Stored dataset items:
★ ★ ★

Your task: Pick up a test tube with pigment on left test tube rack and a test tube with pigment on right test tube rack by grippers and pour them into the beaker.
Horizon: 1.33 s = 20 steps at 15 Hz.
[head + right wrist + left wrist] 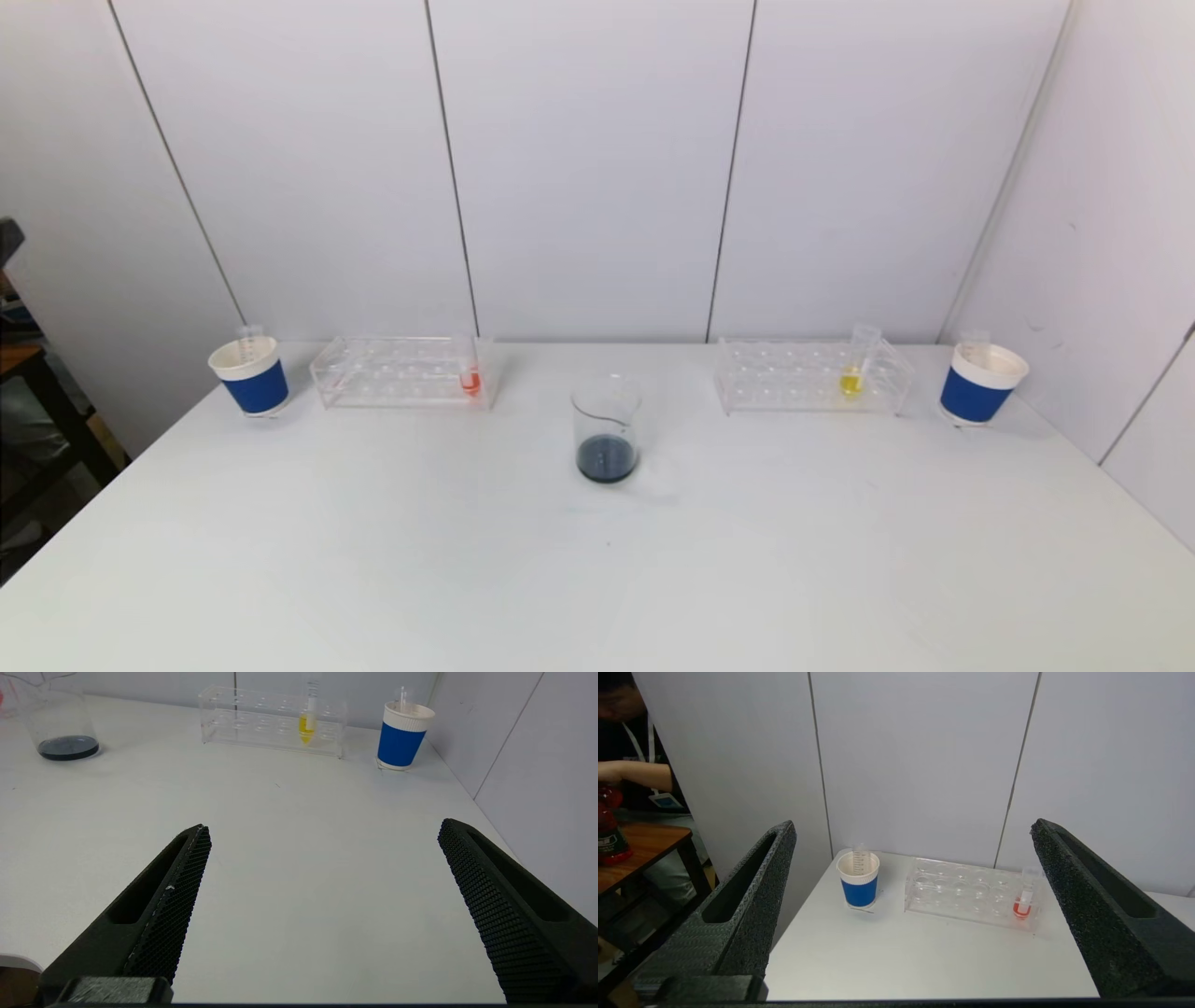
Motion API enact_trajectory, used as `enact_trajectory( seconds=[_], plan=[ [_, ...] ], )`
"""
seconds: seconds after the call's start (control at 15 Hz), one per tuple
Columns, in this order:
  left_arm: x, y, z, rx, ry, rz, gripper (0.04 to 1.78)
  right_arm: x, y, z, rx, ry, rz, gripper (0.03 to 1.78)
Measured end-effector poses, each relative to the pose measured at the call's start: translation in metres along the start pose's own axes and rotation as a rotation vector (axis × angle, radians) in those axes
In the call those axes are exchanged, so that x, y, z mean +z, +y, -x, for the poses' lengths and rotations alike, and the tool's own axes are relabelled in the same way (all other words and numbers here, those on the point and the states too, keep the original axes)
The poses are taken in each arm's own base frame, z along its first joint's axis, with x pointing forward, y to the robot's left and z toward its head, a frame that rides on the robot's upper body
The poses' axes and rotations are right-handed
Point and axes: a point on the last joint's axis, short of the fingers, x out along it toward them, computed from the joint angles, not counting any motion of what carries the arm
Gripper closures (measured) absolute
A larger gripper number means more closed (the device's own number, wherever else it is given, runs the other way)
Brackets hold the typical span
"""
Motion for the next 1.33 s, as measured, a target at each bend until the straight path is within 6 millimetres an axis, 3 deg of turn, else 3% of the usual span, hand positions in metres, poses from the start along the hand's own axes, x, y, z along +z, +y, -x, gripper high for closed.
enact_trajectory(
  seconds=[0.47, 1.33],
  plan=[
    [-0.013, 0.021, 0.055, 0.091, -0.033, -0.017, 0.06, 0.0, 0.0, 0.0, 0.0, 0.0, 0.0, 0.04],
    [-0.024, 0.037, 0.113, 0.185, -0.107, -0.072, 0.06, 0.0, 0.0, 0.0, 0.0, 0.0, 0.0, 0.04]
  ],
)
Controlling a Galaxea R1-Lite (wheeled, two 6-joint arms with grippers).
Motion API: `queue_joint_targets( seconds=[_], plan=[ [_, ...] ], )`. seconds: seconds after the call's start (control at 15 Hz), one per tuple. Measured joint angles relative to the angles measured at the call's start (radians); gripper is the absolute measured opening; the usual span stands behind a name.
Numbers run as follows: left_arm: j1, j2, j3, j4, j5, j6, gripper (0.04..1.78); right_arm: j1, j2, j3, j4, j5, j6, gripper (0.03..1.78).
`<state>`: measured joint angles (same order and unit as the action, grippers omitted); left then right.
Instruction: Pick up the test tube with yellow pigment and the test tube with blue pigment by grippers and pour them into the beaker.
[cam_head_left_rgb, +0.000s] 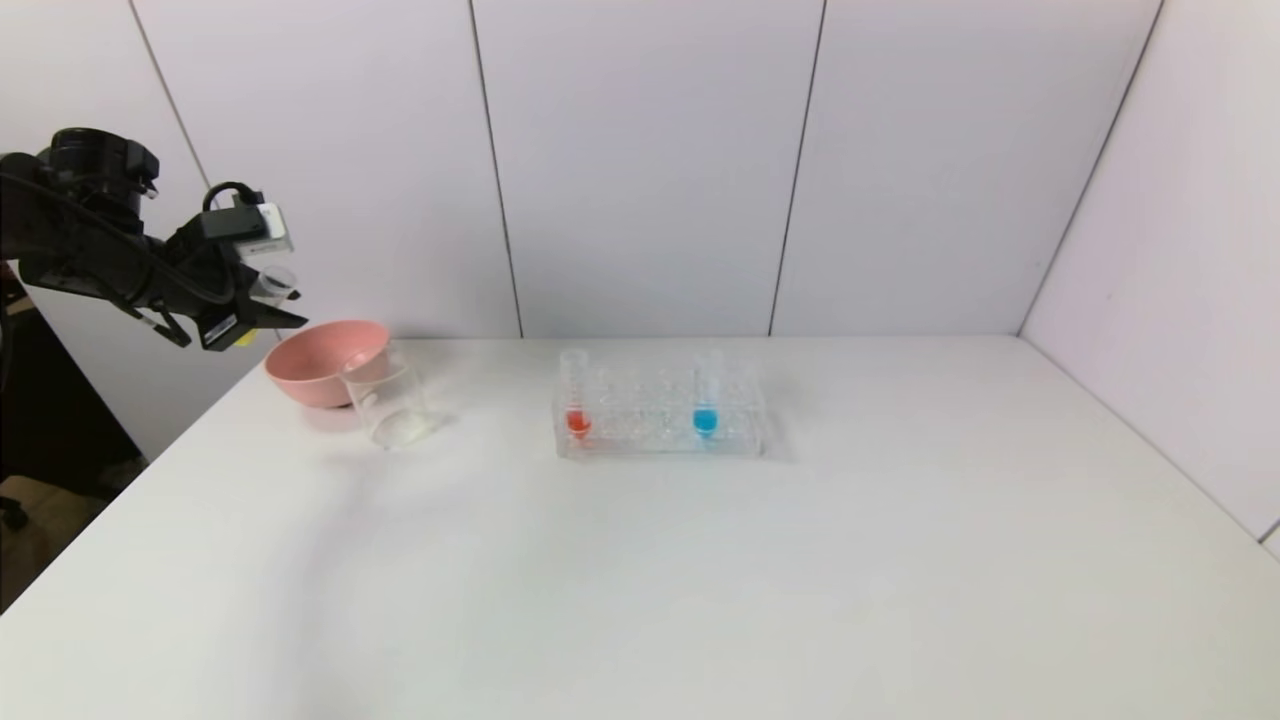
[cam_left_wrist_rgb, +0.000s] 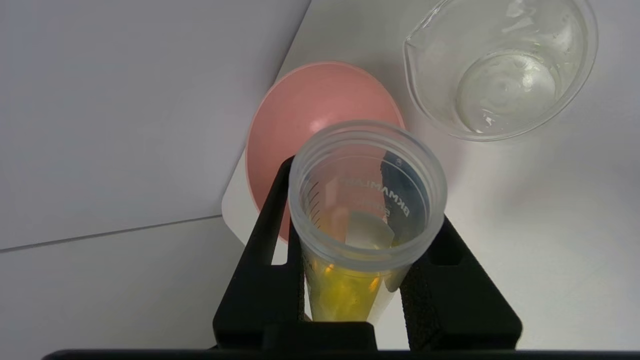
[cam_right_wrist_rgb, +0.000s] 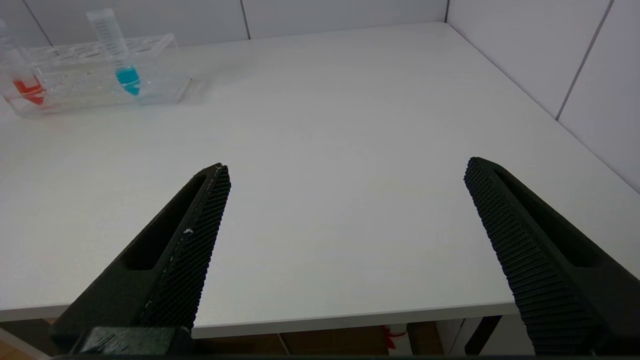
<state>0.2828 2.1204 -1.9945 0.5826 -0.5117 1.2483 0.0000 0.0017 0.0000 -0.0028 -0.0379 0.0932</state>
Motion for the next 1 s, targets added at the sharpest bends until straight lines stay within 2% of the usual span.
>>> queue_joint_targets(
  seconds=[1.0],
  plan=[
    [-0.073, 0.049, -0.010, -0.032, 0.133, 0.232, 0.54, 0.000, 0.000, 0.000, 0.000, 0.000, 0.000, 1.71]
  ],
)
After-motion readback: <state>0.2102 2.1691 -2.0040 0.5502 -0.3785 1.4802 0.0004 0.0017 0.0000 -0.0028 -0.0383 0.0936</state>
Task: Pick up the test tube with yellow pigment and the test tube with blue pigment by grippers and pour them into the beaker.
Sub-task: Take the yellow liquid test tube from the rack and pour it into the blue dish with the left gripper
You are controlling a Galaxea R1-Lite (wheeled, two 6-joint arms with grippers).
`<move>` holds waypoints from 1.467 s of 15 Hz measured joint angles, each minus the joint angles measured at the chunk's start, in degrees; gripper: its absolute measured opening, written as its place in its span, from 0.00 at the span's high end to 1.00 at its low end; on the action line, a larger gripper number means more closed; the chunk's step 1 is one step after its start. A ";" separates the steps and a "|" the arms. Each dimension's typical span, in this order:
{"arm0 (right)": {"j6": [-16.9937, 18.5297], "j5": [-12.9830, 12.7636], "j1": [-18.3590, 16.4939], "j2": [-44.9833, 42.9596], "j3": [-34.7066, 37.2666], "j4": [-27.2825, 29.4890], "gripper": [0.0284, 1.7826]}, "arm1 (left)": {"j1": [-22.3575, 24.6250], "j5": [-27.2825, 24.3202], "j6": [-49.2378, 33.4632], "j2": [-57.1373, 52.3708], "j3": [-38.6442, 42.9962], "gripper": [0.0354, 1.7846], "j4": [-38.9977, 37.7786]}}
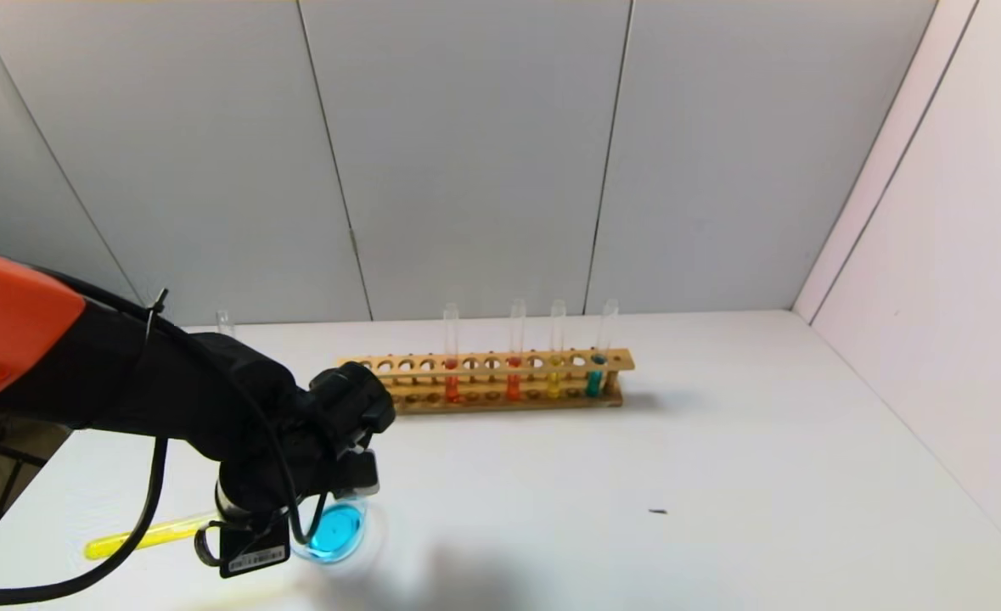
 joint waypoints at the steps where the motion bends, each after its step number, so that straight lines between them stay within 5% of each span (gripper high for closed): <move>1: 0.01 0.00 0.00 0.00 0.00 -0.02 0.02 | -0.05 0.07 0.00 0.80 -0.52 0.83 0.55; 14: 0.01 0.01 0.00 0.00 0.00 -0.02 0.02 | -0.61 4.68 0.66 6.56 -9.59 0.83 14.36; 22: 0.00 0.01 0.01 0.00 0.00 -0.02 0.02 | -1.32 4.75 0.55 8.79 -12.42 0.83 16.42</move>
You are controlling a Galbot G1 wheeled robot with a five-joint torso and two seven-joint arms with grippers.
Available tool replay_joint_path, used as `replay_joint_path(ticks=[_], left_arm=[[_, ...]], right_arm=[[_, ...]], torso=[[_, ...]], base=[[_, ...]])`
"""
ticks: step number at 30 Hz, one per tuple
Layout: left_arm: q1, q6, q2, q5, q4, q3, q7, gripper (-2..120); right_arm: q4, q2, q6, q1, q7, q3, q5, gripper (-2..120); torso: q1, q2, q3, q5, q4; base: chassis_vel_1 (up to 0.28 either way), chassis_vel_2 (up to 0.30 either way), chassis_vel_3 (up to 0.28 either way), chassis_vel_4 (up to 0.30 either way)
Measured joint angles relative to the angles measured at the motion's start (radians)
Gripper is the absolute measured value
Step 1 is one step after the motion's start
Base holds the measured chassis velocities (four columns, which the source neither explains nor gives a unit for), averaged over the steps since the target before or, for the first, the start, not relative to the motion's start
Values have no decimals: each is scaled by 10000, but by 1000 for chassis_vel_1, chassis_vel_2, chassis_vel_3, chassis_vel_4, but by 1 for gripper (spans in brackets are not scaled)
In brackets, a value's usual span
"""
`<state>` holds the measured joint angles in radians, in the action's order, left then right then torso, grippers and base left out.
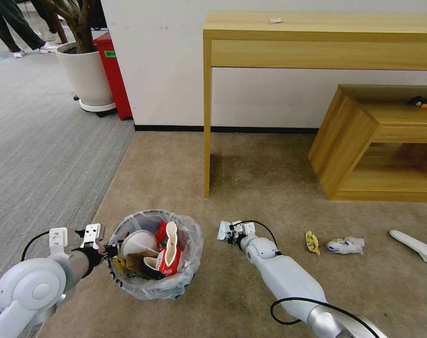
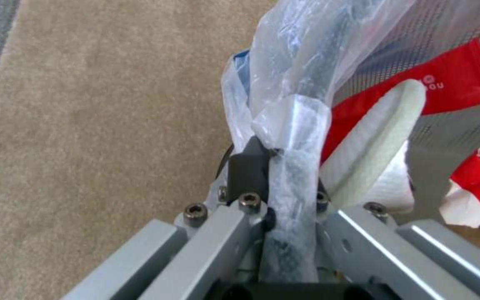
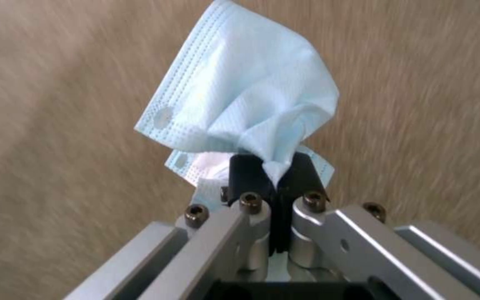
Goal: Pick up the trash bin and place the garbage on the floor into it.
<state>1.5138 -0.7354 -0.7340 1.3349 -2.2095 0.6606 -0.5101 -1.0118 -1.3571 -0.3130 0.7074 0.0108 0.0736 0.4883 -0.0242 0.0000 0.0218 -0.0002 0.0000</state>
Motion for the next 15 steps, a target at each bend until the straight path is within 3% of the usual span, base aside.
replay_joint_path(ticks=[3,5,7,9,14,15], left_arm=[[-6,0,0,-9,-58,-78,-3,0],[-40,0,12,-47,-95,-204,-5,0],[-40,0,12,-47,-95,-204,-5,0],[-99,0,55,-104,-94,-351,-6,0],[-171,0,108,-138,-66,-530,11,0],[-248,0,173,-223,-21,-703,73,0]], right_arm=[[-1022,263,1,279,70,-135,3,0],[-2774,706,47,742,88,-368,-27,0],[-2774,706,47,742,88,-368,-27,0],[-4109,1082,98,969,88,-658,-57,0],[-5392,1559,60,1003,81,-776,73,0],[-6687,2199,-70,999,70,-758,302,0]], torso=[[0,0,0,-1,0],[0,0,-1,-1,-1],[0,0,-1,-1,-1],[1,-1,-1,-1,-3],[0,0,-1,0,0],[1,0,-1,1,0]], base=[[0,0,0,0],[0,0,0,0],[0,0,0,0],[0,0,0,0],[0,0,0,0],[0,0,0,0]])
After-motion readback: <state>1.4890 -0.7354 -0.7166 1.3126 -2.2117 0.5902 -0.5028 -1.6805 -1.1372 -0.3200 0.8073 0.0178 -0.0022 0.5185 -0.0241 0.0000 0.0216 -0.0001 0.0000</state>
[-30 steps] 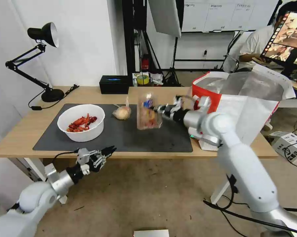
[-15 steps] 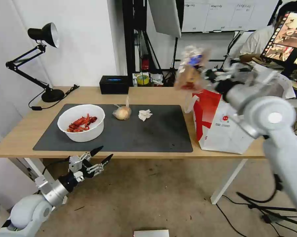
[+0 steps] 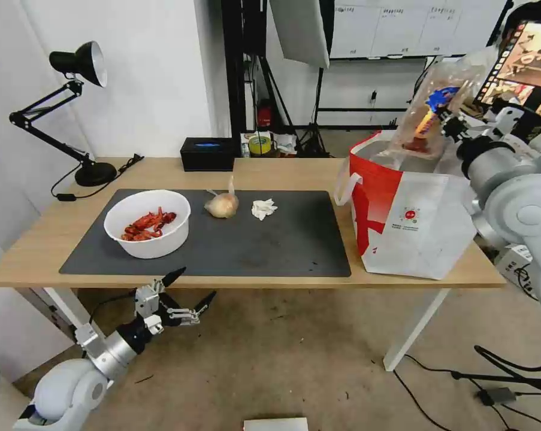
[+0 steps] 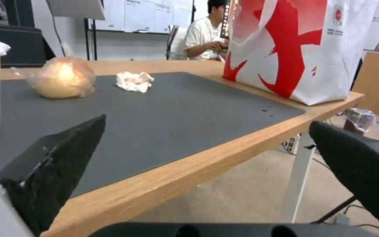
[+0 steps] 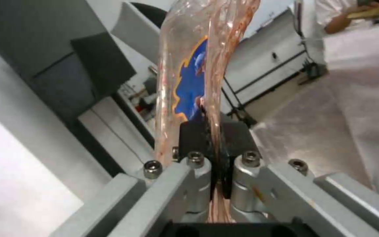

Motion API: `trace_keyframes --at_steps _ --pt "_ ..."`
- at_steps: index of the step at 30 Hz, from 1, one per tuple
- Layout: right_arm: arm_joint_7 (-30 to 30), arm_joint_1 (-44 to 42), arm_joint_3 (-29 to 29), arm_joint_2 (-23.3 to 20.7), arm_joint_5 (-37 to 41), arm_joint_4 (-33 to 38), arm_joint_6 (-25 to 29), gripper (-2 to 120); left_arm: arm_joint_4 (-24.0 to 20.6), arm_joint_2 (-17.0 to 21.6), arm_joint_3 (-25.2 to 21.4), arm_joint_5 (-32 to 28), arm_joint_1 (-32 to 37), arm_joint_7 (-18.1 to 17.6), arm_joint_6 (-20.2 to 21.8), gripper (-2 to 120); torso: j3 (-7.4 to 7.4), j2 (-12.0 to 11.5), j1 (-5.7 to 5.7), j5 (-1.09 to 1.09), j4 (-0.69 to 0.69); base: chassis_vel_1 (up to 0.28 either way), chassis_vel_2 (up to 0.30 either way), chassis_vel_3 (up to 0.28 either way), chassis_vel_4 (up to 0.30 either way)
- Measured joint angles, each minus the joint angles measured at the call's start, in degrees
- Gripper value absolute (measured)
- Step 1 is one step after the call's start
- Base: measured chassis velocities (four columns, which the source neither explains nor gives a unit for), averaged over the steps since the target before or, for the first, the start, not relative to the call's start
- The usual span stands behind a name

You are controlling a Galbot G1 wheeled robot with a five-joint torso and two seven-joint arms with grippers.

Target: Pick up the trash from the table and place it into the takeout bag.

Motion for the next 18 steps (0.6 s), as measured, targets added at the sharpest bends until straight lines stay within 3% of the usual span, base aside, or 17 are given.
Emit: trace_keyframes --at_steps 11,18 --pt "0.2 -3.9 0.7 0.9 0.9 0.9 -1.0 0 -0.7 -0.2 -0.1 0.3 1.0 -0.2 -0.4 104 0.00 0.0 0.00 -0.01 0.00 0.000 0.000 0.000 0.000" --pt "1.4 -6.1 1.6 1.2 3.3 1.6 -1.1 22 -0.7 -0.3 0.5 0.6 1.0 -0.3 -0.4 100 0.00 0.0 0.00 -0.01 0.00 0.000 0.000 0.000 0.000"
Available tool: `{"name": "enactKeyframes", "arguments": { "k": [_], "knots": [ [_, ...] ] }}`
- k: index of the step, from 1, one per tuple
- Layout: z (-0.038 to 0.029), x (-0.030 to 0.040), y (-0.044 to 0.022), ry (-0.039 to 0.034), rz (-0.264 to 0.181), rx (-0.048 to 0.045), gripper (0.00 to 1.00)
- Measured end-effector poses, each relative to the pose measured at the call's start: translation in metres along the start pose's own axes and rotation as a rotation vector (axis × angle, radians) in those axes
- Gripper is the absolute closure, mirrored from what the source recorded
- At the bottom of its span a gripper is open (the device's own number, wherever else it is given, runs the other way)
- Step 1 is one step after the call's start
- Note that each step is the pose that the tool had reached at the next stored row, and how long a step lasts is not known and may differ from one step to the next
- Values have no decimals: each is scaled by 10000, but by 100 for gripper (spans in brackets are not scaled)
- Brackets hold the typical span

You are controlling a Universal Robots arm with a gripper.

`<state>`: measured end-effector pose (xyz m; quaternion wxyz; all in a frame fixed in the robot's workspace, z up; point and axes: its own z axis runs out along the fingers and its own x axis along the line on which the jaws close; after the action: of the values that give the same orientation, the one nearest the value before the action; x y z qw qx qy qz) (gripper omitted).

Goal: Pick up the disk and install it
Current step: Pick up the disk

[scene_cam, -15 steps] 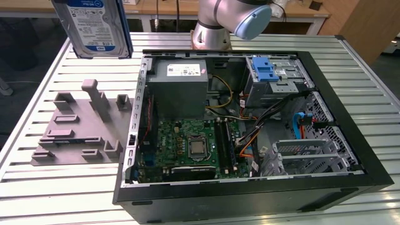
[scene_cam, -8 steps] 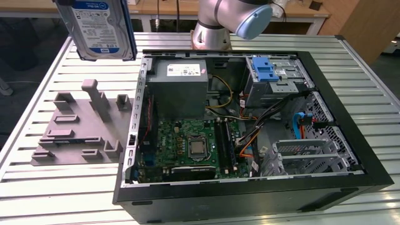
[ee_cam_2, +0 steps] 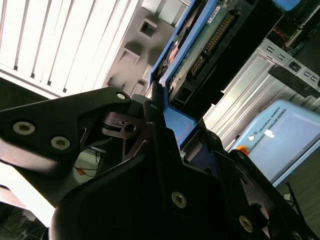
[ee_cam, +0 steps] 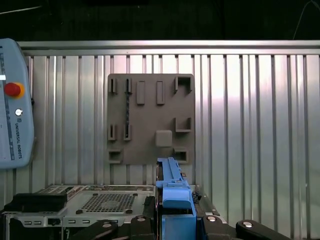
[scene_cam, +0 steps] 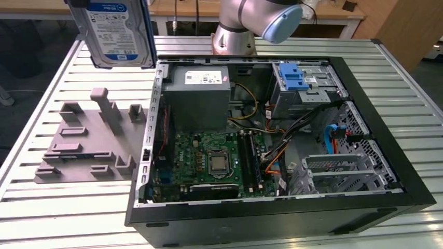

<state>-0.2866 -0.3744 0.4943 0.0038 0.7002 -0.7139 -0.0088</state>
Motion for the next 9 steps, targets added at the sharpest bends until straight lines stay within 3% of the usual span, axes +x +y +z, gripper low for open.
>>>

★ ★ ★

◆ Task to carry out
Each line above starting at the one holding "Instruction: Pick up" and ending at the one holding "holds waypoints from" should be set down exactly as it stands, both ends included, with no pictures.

◆ Answer section
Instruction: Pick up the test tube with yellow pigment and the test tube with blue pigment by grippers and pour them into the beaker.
[cam_head_left_rgb, +0.000s] 
[cam_left_wrist_rgb, +0.000s] 
[cam_right_wrist_rgb, +0.000s] 
<state>0.2828 2.1204 -1.9945 0.5826 -0.5117 1.2483 0.0000 0.0017 0.0000 -0.0028 -0.0379 0.0932</state>
Motion for the next 1 s, targets added at the sharpest bends until straight lines stay within 2% of the usual span.
>>> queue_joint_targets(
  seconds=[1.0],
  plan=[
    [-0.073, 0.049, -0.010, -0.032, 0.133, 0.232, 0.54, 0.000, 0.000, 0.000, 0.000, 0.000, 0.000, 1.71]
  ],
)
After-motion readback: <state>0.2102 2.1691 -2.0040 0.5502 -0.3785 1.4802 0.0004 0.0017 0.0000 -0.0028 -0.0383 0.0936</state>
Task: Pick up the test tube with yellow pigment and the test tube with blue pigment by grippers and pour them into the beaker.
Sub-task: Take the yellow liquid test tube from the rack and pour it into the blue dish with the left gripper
You are controlling a Galaxea R1-Lite (wheeled, two 6-joint arms with grippers).
`<move>` holds waypoints from 1.467 s of 15 Hz measured joint angles, each minus the joint angles measured at the chunk's start, in degrees; gripper: its absolute measured opening, written as its place in its span, from 0.00 at the span's high end to 1.00 at its low end; on the action line, a larger gripper number means more closed; the chunk's step 1 is one step after its start. A ";" separates the steps and a "|" the arms. Each dimension's typical span, in this order:

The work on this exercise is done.